— TASK DIRECTIONS —
An exact copy of all the data is the required output.

--- START ---

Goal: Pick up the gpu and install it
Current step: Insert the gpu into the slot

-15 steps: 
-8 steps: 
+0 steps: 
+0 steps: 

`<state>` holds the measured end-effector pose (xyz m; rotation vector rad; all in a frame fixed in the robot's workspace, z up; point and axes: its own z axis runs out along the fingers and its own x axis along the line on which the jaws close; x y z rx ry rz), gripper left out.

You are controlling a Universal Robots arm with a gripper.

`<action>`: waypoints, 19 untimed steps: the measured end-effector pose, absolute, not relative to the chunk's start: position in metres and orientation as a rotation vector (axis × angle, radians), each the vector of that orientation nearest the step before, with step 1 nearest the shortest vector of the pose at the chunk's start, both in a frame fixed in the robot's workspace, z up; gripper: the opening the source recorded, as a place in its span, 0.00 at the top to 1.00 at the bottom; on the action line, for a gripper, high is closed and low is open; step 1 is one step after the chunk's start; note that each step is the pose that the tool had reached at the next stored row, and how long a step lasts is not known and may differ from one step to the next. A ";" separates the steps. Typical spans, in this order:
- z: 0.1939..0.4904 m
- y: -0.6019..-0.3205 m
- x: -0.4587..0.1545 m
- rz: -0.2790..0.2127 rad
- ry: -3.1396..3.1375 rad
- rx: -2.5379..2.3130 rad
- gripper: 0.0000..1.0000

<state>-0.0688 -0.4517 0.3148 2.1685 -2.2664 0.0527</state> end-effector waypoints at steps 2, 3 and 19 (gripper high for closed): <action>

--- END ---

— ANSWER TO THIS TASK —
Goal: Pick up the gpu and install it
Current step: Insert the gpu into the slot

-15 steps: 
-8 steps: 
+0 steps: 
+0 steps: 

`<state>` holds the measured end-effector pose (xyz m; rotation vector rad; all in a frame fixed in the robot's workspace, z up; point and axes: its own z axis runs out along the fingers and its own x axis along the line on which the jaws close; x y z rx ry rz), gripper left out.

You are controlling a Universal Robots arm with a gripper.

`<action>`: waypoints, 19 untimed steps: the measured end-effector pose, absolute, not relative to the chunk's start: position in metres and orientation as a rotation vector (axis × angle, radians), each the vector of that orientation nearest the step before, with step 1 nearest the shortest vector of the pose at the chunk's start, both in a frame fixed in the robot's workspace, z up; gripper: the opening the source recorded, as a place in its span, 0.00 at the top to 1.00 at the bottom; on the action line, for a gripper, high is closed and low is open; step 1 is one step after the chunk's start; note that each step is the pose that the tool had reached at the next stored row, and how long a step lasts is not known and may differ from one step to the next. A ";" separates the steps. Typical spans, in this order:
- z: 0.1939..0.4904 m
- y: -0.6019..-0.3205 m
- x: -0.4587..0.1545 m
- rz: -0.2790..0.2127 rad
- ry: -3.1396..3.1375 rad
- rx: -2.5379..2.3130 rad
- gripper: 0.0000..1.0000

<state>-0.0688 -0.4517 0.3148 2.1685 -2.2664 0.0527</state> end-effector waypoints at steps 2, 3 and 19 (gripper high for closed): <action>

This output requires nothing further.